* **Try it**: Without the images, print every line of the material below exactly as given.

* **Provided data**:
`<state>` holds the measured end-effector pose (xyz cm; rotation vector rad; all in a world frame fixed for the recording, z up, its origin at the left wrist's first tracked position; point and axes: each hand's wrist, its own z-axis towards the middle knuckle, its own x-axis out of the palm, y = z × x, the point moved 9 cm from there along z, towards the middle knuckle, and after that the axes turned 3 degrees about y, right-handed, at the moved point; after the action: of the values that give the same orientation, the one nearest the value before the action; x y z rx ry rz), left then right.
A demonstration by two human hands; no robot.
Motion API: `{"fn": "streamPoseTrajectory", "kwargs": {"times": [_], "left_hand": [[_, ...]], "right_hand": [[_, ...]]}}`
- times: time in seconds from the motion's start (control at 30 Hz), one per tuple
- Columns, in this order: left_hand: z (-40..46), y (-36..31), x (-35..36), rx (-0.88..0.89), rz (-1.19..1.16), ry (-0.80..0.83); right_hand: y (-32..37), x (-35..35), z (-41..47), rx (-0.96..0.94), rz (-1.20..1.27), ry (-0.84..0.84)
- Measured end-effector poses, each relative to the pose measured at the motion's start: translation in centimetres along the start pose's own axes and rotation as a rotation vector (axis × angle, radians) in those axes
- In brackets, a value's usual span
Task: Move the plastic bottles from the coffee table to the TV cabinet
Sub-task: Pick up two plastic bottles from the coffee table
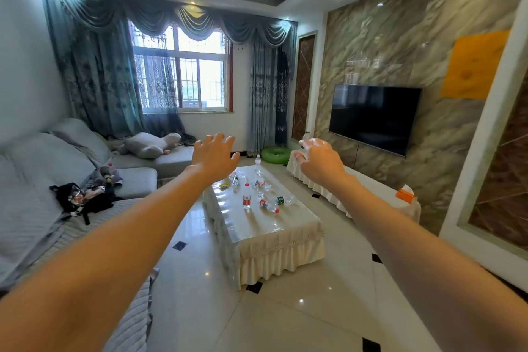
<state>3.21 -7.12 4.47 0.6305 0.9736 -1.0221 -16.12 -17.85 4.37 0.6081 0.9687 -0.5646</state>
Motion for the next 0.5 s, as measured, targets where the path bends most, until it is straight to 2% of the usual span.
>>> {"fn": "streamPoseTrajectory", "kwargs": {"times": [0.23, 0.5], "left_hand": [[3.5, 1.5, 4.8, -0.053, 0.034, 0.044], [12.1, 2.2, 10.4, -0.083, 0.042, 0.074]], "right_hand": [[-1.8, 4.2, 4.8, 0.021, -0.018, 0.036], [-5.5, 9.3, 14.5, -0.005, -0.020, 0.037]]}}
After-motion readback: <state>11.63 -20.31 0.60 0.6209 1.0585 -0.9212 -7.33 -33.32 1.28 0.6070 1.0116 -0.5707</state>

* **Result of the exercise**:
`<state>` holds the measured end-effector pose (xyz cm; rotation vector rad; all in a world frame fixed for the recording, z up, its origin at the left wrist's first tracked position; point and axes: each hand's wrist, its own z-axis towards the middle knuckle, its own x-axis out of the palm, y = z × x, the point moved 9 cm from there along z, towards the middle knuckle, and after that the axes turned 3 degrees about y, right-handed, at the moved point; after the action: of the values that give the same orientation, the one nearest the value before the action; x y z rx ry rz), left then right.
A demonstration by two human hands; no robot.
Motion API: `{"fn": "streamPoseTrajectory", "kwargs": {"times": [_], "left_hand": [[_, ...]], "right_hand": [[_, ...]]}}`
- times: time in seconds from the motion's start (control at 30 Hz), one per tuple
- Columns, in this order: left_hand: z (-40..46), y (-36..31), x (-35..36), rx (-0.88..0.89), rz (-1.19..1.16), ry (-0.80..0.83); right_hand: y (-32..37), x (-35..35), z (-41..47), rx (-0.96..0.94), rz (-1.20..1.27), ry (-0.84..0.84)
- Measured end-effector poses, each relative to the pose measured at the motion's start: translation in centimetres along the start pose's own axes and rotation as a rotation vector (axis × angle, radians) in those axes
- In brackets, a value's usual span
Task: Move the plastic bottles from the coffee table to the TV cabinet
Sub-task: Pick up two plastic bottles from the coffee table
<state>3.21 -7.12 4.47 0.6305 0.9736 -1.0221 -16.12 -17.85 4.37 0.6081 0.9687 -0.5646</state>
Motion for the next 0.5 s, as measured, targets where the path bends most, until it is straight to 2% of the usual span.
>>> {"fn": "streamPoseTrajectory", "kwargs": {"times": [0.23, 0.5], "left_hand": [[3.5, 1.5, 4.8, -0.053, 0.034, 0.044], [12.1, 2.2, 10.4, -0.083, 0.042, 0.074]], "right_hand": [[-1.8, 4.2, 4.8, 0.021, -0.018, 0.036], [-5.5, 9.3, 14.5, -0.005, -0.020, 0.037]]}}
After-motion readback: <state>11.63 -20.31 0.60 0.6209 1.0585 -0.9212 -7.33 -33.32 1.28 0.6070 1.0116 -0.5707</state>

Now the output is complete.